Enfin, j’ai beaucoup travaillé pour la partie boutique du site sur le code et sur les photos et la présentation des produits, pour mieux présenter les produits et permettre de commander plus simplement. Mais ce sera fin prêt en février 2020 alors on déborde déjà un petit peu : )
2019 aura été chargée, riche en émotion, en découvertes et apprentissage. Tous les ans depuis 2017 que l’on apprend à jardiner, Claire et moi découvrons des choses toujours plus étonnantes, on apprend de nos erreurs et on s’émerveille de la chance de nos réussites.
Il y a encore beaucoup de chemin à parcourir pour que l’activité agricole soit stable, viable, mais mon outil de travail se construit petit à petit, et les bases sont jetées pour une année de production suffisante à alimenter les marchés et les revendeurs en 2020. Et toucher un peu plus à mes objectifs de départ : vivre de mon travail dans cette belle région sauvage des Hautes Corbières, être acteur de la vie paysanne, et faire découvrir et profiter des plaisir et des vertus des plantes partout où c’est possible – faire un peu plus aimer la nature et donner envie de la protéger !

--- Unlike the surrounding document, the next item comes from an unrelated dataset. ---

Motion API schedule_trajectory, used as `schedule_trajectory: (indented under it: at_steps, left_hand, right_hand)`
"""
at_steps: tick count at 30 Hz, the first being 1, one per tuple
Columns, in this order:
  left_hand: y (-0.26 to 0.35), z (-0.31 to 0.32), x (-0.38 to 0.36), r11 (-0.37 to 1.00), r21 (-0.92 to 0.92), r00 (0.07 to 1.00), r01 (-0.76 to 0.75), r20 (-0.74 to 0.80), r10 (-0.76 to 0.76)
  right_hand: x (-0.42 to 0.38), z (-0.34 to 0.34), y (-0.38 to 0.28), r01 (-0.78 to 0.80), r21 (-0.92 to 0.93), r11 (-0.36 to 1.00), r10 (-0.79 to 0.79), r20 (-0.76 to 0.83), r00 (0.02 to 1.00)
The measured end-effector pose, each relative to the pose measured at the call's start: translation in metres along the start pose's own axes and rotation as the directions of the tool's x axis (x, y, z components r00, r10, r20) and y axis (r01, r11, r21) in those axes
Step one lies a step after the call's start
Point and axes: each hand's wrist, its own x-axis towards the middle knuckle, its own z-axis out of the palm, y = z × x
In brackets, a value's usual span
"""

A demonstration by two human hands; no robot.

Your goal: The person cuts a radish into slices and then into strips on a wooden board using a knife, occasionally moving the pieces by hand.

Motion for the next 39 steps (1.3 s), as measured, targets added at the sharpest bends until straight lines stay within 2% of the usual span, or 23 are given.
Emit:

- J’ai eu le plaisir de partager mon expérience à l’ELPM dans un article d’Anne Aït-Touati sur son blog Tisane du soir qui présente différents parcours de formations en herboristerie et plantes médicinales, http://tisanedusoir.fr/formations-en-herboristerie-sept-temoignages-pour-se-faire-une-idee/
- La campagne de financement participatif sur la plateforme bluebees reste consultable ici : https://bluebees.fr/fr/project/534
- Une initiative locale d’un marché de producteur plein de bonne ambiance et de bons produits : http://court-circuitencorbieres.eklablog.com/
- Des kits de transition vers une consommation responsable et consciente chez NowHy.